# Sub prime mortgages in the US.



## Bronte (17 Mar 2008)

I understand these loans were given to the poorest parts of society and that for about the first two years the interest rate was fixed at a relatively low rate and subsequently increased hugely causing many to default. Would it not be better for the banks to reduce the interest rates to an affordable rate on all these loans, maybe extending the term and not go to the expense of foreclosing on property that seems to be pretty well worthless? And if so why are they not doing this as all these foreclosures result in all property being devalued (Cleveland, Ohio) and more people defaulting and creating a crisis in banking. Is this too simplistic?


----------



## Afuera (17 Mar 2008)

In the US sometimes it is simply easier for someone to default on their loans than attempt to repay them. Since they have that option over there, it does not really make sense for someone to continue paying for an asset that is classified as "worthless". If people decide that there is no point in continuing paying an overvalued price for their homes then the banks are going to encounter a lot of defaults no matter what they do.


----------



## eileen alana (17 Mar 2008)

Where are all those thousands of people whose homes have been foreclosed going to live, wouldn't it be feasible for the banks to rent out the homes rather than throw people out on the streets.


----------



## Afuera (17 Mar 2008)

eileen alana said:


> Where are all those thousands of people whose homes have been foreclosed going to live, wouldn't it be feasible for the banks to rent out the homes rather than throw people out on the streets.

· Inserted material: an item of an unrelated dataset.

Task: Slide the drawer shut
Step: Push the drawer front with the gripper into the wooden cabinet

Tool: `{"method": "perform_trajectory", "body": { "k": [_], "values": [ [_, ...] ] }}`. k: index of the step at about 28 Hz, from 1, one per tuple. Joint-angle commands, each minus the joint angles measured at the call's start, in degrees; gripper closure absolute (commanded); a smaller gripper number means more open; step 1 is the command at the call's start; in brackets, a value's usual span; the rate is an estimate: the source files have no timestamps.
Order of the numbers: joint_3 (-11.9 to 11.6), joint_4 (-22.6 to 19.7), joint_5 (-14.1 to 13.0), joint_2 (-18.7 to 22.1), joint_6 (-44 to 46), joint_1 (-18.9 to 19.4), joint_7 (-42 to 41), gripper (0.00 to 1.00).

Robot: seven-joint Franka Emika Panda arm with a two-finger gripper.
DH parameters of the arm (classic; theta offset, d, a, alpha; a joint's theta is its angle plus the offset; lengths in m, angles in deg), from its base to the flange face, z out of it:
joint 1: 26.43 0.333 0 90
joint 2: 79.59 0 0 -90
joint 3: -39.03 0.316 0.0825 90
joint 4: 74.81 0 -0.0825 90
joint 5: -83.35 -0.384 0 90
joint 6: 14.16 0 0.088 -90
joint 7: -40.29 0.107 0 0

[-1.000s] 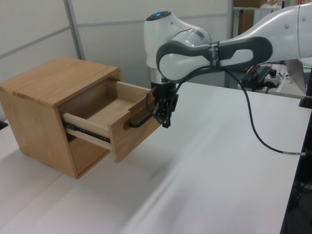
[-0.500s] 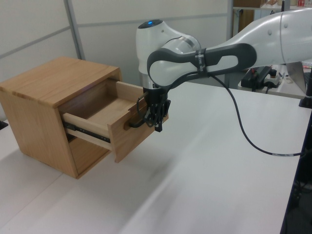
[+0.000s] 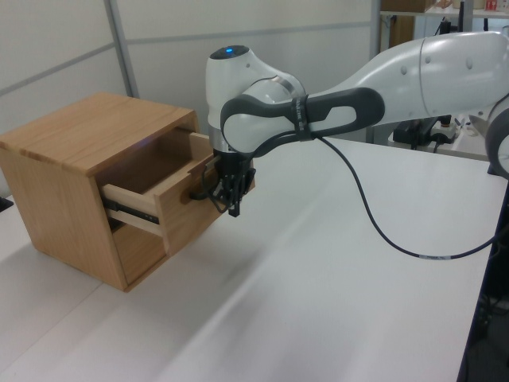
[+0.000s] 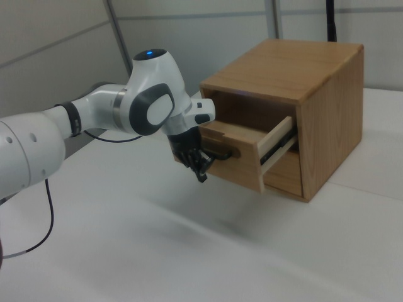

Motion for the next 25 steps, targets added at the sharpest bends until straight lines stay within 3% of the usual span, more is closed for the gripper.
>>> {"method": "perform_trajectory", "body": {
  "k": [1, 7, 25],
  "values": [
    [-0.4, 4.4, -0.1, -4.5, -4.2, 0.0, 0.7, 1.00],
    [-0.5, 7.7, 0.2, -8.5, -9.2, -0.1, 0.8, 1.00],
    [-0.8, 7.6, 0.2, -12.5, -37.1, -2.3, 1.0, 1.00]
  ]
}}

There's no shortage in the supply of property in the States, so those who have been foreclosed on will simply rent or buy somewhere cheaper.

Since the banks are in the business of making money I don't think your suggestion is feasable. Holding on to a pool of depreciating assets which give them a pitiful yield is hardly going to delight their shareholders.


----------



## Thomas22 (17 Mar 2008)

Bronte said:


> I understand these loans were given to the poorest parts of society and that for about the first two years the interest rate was fixed at a relatively low rate and subsequently increased hugely causing many to default. Would it not be better for the banks to reduce the interest rates to an affordable rate on all these loans, maybe extending the term and not go to the expense of foreclosing on property that seems to be pretty well worthless? And if so why are they not doing this as all these foreclosures result in all property being devalued (Cleveland, Ohio) and more people defaulting and creating a crisis in banking. Is this too simplistic?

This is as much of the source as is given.